■ Task instructions ■
Verbatim transcription with images omitted: return the entries below in full.
───── Records for this exercise
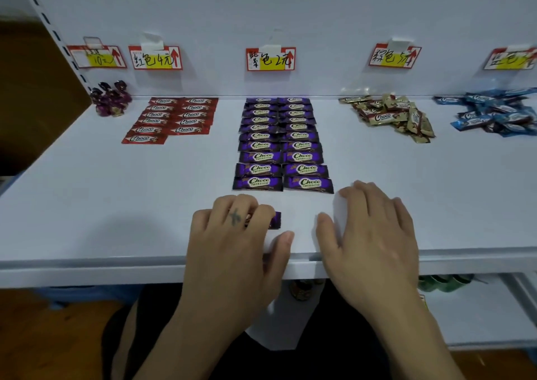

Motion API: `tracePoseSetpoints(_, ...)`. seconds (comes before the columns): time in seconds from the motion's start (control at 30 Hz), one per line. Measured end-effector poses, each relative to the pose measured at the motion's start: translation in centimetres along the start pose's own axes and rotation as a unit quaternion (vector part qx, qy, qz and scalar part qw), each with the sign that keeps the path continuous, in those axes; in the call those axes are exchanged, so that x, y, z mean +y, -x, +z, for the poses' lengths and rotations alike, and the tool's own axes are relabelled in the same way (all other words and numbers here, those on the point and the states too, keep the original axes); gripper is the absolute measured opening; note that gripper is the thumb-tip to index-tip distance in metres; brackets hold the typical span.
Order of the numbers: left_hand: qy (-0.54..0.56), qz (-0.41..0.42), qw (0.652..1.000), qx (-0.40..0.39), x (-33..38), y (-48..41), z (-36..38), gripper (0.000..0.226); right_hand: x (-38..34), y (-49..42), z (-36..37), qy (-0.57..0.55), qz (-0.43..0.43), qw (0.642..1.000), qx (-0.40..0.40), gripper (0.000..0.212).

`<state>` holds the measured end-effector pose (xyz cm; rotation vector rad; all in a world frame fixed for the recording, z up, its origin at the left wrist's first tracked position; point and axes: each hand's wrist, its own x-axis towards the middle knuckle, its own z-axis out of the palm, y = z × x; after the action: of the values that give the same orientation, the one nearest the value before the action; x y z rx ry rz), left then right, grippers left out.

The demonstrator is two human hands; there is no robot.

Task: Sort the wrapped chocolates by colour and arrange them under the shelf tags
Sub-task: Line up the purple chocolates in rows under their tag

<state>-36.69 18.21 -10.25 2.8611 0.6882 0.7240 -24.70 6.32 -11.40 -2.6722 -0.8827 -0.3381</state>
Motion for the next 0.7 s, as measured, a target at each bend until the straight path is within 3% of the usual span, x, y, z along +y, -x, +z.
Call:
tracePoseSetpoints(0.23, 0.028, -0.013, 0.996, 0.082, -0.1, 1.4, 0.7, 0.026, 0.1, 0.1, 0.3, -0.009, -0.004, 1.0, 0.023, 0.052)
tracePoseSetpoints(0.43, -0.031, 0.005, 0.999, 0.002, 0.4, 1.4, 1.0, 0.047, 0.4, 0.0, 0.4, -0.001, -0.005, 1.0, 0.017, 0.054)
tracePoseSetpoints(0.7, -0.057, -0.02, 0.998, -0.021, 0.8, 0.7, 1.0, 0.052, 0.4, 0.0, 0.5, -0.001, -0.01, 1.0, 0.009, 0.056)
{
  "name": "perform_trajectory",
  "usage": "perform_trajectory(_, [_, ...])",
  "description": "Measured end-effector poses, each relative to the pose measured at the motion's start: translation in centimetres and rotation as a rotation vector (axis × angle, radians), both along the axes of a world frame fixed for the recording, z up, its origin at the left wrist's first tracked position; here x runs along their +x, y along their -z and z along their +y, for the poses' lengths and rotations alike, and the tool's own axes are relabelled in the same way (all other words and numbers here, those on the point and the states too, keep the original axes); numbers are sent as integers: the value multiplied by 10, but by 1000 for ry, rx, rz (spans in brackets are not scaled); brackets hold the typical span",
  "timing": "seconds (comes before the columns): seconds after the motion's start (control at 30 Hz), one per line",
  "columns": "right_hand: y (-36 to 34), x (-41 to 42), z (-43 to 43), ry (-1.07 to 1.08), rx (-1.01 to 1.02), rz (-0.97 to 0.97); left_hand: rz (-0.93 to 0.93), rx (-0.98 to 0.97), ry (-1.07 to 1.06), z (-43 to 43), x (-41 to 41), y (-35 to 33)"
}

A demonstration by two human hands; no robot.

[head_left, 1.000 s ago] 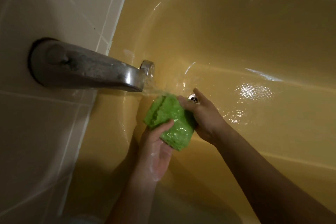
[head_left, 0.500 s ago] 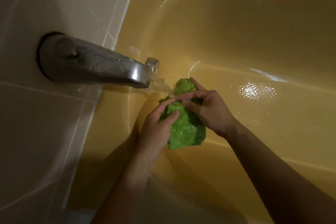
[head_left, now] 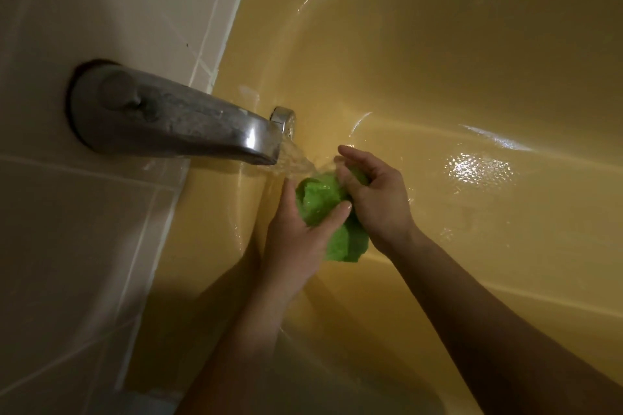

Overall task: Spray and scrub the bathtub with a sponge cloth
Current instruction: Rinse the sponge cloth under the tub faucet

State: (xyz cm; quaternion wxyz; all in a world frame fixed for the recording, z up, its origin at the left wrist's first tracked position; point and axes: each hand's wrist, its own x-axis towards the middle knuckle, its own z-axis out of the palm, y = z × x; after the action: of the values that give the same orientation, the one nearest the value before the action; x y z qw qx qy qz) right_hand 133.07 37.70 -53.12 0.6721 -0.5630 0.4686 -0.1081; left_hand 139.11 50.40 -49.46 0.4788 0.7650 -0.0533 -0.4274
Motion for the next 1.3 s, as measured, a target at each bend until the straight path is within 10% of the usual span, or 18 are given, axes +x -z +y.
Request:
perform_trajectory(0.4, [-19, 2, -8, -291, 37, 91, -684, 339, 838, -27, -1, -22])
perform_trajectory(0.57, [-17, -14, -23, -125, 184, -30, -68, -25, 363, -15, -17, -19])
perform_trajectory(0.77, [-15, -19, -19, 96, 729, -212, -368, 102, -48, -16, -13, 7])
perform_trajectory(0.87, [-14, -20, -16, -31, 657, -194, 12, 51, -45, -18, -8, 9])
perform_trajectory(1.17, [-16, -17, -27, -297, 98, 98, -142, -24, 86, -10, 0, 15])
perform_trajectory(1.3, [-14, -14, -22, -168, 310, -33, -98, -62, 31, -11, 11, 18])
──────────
■ Finished task ■
Motion API: `tracePoseSetpoints(_, ...)`. seconds (comes before the columns): time in seconds from the motion's start (control at 30 Hz), one per line. Measured end-effector poses, each relative to the pose measured at the motion's start: translation in centimetres along the start pose's own axes and rotation as a unit quaternion (vector part qx, qy, qz and scalar part qw), each with the sign that keeps the path continuous, in those axes; in the call those axes are exchanged, so that x, y, z mean +y, -x, +z, for the poses' lengths and rotations alike, and the tool's own axes are relabelled in the same way (all other words and numbers here, those on the point and the states too, keep the original axes); gripper is the absolute measured opening; note that gripper is the thumb-tip to index-tip distance in metres; brackets hold the typical span.
Order of the numbers: left_hand: qy (-0.54..0.56), qz (-0.41..0.42), qw (0.652..1.000), qx (-0.40..0.39), x (-33..38), y (-48..41), z (-36..38), gripper (0.000..0.226); right_hand: x (-38..34), y (-49..42), z (-36..37), qy (-0.57..0.55), qz (-0.43..0.43), qw (0.642..1.000), qx (-0.40..0.40), gripper (0.000..0.212).

`<state>` holds the measured end-effector pose (xyz cm; rotation vector rad; all in a world frame fixed for the recording, z up, its origin at the left wrist's first tracked position; point and axes: each hand's wrist, its own x-axis towards the middle knuckle, its own z-axis out of the palm, y = z × x; after the action: of the values that give the same orientation, the one nearest the value before the action; x y z rx ry rz), left then right, grippers left out.

The demonstrator is two human hands; there is no robot.

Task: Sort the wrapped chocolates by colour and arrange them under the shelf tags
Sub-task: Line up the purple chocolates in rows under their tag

<state>-36.69 18.21 -10.25 2.8611 0.6882 0.7240 -24.70 6.32 -11.40 -2.6722 -0.8827 -0.3381</state>
Motion for the next 0.7 s, as measured, a target at each bend until the straight path is within 3% of the usual span, x, y, z along +y, -x, +z.
Call:
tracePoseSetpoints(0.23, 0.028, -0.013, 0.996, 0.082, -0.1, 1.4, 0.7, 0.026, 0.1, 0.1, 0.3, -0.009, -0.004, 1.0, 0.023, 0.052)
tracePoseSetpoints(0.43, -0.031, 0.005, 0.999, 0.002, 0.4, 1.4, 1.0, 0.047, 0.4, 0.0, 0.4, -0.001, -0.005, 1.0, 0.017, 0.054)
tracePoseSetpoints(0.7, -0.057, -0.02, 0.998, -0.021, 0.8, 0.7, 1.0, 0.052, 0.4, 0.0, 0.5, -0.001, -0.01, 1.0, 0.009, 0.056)
{
  "name": "perform_trajectory",
  "usage": "perform_trajectory(_, [_, ...])",
  "description": "Measured end-effector poses, each relative to the pose measured at the motion's start: translation in centimetres and rotation as a rotation vector (axis × angle, radians), both along the axes of a world frame fixed for the recording, z up, its origin at the left wrist's first tracked position; here x runs along their +x, y along their -z and z along their +y, for the poses' lengths and rotations alike, and the tool's own axes are relabelled in the same way (all other words and numbers here, those on the point and the states too, keep the original axes); numbers are sent as integers: the value multiplied by 10, but by 1000 for ry, rx, rz (spans in brackets are not scaled); brackets hold the typical span",
  "timing": "seconds (comes before the columns): seconds after the motion's start (control at 30 Hz), one per line",
  "columns": "right_hand: y (-36 to 34), x (-41 to 42), z (-43 to 43), ry (-1.07 to 1.08), rx (-1.01 to 1.02), rz (-0.97 to 0.97); left_hand: rz (-0.93 to 0.93), rx (-0.98 to 0.97), ry (-1.07 to 1.06), z (-43 to 43), x (-41 to 41), y (-35 to 33)"
}

A demonstration by two human hands; no robot.

[head_left, 1.000 s ago] 
[head_left, 0.500 s ago] 
[head_left, now] 

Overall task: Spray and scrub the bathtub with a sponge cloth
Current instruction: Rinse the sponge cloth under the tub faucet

State: (xyz cm; quaternion wxyz; all in a world frame fixed for the recording, z up, its origin at the left wrist's first tracked position; point and axes: each hand's wrist, its own x-axis towards the middle knuckle, its own z-axis out of the palm, y = z × x; after the action: of the values that give the same orientation, the one nearest the value before the action; x y z qw qx qy qz) right_hand 133.07 37.70 -53.12 0.6721 -0.5630 0.4686 -0.1081; left_hand 139.11 50.40 -49.46 0.4788 0.7650 -0.0533 -0.4274
Motion for the next 1.3 s, as measured, a target at each bend until the straight path is within 10% of the usual span, or 18 are given, axes +x -z +y.
Request:
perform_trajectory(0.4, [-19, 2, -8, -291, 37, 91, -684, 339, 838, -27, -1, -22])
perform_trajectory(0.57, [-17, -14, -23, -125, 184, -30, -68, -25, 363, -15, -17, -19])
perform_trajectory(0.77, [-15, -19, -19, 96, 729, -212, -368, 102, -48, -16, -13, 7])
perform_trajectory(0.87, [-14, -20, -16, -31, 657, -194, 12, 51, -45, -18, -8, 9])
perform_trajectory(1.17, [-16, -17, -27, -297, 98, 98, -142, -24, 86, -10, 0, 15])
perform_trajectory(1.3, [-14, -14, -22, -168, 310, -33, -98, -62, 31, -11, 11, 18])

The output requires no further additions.